[Date Prev][Date Next]
[Chronological]
[Thread]
[Top]
Re: Understanding LDAP
At 07:27 PM 7/21/00 +0800, Izauddin Mohd Isa wrote:
>Hi guys,
>
>I'm new to this LDAP. I have surf n surf all the beaches (site) that has
>
>LDAP information but still cannot grasp on how it work in term of the
>directory schema, entry, objectclass and attribute.
>
>Correct me if I'm wrong. The LDAP store it data or entry in the database
>
>based on the directory schema and the schema is based on the objectclass
>
>and the attribute. The openldap distribution come with this
>slapd.oc.conf
>and slapd.at.conf. Is this the standard objectclass and attribute ?
Standard? depends on your definition of standard.

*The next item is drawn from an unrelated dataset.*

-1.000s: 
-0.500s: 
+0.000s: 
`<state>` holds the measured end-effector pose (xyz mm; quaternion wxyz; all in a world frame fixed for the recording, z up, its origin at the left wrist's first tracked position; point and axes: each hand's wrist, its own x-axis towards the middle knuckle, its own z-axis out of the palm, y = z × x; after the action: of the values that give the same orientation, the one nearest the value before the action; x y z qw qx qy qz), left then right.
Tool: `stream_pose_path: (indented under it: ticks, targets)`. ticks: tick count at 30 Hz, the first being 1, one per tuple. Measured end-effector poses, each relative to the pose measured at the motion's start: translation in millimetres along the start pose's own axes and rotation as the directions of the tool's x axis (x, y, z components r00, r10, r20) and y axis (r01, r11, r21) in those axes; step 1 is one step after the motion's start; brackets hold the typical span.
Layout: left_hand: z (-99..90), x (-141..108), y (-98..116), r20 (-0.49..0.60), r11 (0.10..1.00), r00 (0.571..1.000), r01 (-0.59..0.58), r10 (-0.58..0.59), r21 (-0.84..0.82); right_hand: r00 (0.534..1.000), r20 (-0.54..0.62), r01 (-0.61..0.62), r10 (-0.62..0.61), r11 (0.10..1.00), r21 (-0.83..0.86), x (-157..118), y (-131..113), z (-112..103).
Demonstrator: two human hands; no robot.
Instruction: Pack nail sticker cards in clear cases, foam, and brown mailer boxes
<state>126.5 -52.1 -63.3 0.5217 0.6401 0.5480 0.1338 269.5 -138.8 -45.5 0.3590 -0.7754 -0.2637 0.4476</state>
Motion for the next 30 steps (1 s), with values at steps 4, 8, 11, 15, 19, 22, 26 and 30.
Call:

For the most part
the schema is 'Standard Track', but does contain a fair amount of
other schema (from various sources).
>What about posixAccount and inetOrgPerson objectclass that I found on some
>of the web site ?
This schema is Informational (ie: not Standard Track).
>Can we defined our own objectclass and attribute ?
Yes, see FAQ: http://www.openldap.org/faq/index.cgi?file=219
>Where can I found the comprehensive list of objectclass and attribute ?
There is no comprehensive list of schema items. However, there are
lists which contain commonly available/used items. See FAQ.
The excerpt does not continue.